Most students of Hawaii real estate history, and its conflicts, forget that Kai Nani was actually part of one of the biggest fights of all. The struggle began when a hotel was proposed to go up in the quiet, and very upscale, neighborhood of Kahala. This was seen as nothing short of an enemy invasion to the well-heeled residents and they were ready to fight it.
Though victory seemed to be in their grasp, with a special committee recommending a rejection and a mayor prepared to veto any such measure, it was not to be. The City Council passed the rezoning needed and then overruled the mayoral veto.
The Bishop Estate, who owned all the land in Kahala at that time, then added salt to the wound by taking back land from the Waialae Golf Course, including oceanfront property that would now contain a resort. That wasn’t the end of it, either.
Waialae Golf Course would be completely reconfigured to fit the new layout. They would also relinquish a piece of land on the southeastern side in the bargain. Enough to fit 30 houses.
Kai Nani homes sit there now, complete with fairway and ocean views, a few on the oceanfront itself. Somewhere under those paved roads and the beautiful Kai Nani homes lie the remains of the 6th and 7th holes of the old Waialae Golf Course.
Stories abound from the old Hawaiians about Menehunes, a race of small beings who could build huge structures overnight.

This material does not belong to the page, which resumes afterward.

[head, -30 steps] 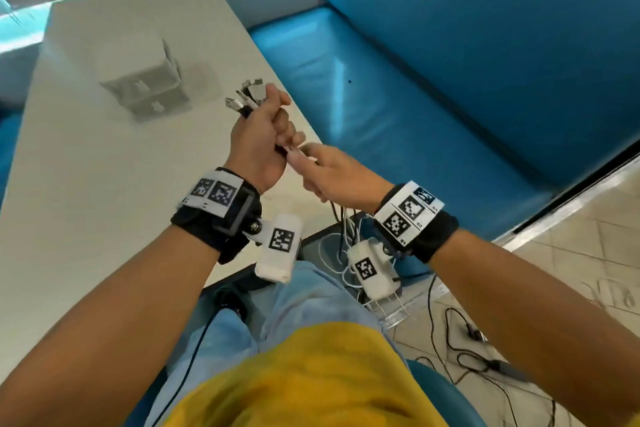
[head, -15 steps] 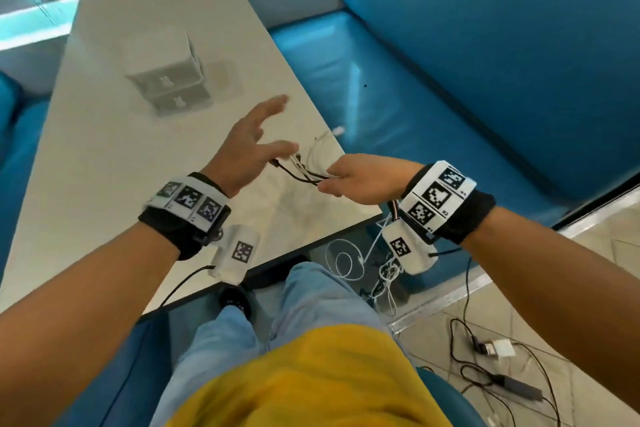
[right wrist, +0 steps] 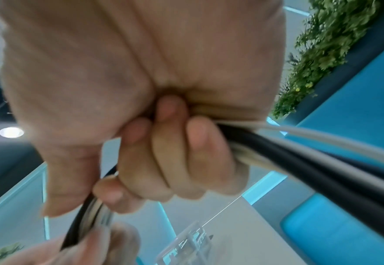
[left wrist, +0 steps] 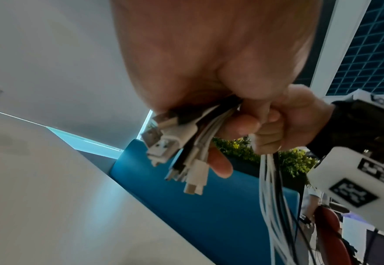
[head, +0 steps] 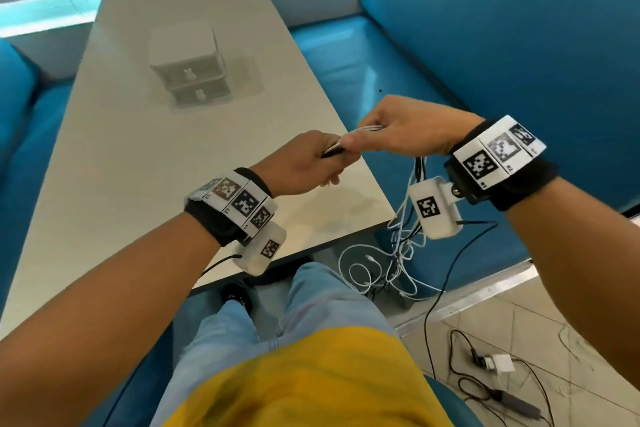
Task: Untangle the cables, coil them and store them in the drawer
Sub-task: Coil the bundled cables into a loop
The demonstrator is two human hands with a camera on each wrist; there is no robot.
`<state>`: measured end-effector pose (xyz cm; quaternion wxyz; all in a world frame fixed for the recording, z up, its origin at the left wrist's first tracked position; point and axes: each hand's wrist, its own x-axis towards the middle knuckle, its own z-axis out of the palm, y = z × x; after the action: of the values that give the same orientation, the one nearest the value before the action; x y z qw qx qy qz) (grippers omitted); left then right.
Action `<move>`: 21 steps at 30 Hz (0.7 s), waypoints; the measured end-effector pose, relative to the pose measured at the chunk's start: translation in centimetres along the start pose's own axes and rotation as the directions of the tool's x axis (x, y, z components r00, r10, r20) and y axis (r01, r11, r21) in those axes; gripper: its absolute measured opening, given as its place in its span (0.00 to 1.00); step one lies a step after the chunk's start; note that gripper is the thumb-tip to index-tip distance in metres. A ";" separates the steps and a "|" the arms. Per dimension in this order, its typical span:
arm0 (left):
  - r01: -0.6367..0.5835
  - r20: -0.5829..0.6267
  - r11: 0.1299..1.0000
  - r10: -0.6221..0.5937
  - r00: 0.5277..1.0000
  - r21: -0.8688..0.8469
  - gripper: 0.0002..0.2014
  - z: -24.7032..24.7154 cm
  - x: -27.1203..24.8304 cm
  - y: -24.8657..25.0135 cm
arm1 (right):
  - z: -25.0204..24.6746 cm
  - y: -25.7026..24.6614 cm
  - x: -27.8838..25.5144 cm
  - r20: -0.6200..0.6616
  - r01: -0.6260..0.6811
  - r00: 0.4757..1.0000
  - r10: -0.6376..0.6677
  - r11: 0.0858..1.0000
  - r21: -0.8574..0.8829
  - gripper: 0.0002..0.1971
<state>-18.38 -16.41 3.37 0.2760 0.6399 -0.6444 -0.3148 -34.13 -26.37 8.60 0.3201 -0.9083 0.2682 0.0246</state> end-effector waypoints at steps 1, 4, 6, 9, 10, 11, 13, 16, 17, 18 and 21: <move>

It was this part of Oahu that was believed to be where these magical people made their ti ovens, which in Hawaiian are translated as Kaimuki. So these lands were named.
Very little was done on or with this hilly property until 1887 when a man name Daniel Isenberg used a large area for a cattle ranch. He also raised racehorses here that ran at the Kapiolani Park track, a place very popular with King Kalakaua.
The turning point that made Kaimuki a true residential neighborhood, though, was the 1900 Chinatown fire. Many of the Chinese who were left homeless by that fire moved here to make a new start, creating what was Honolulu’s first major subdivision. There were more to come, however.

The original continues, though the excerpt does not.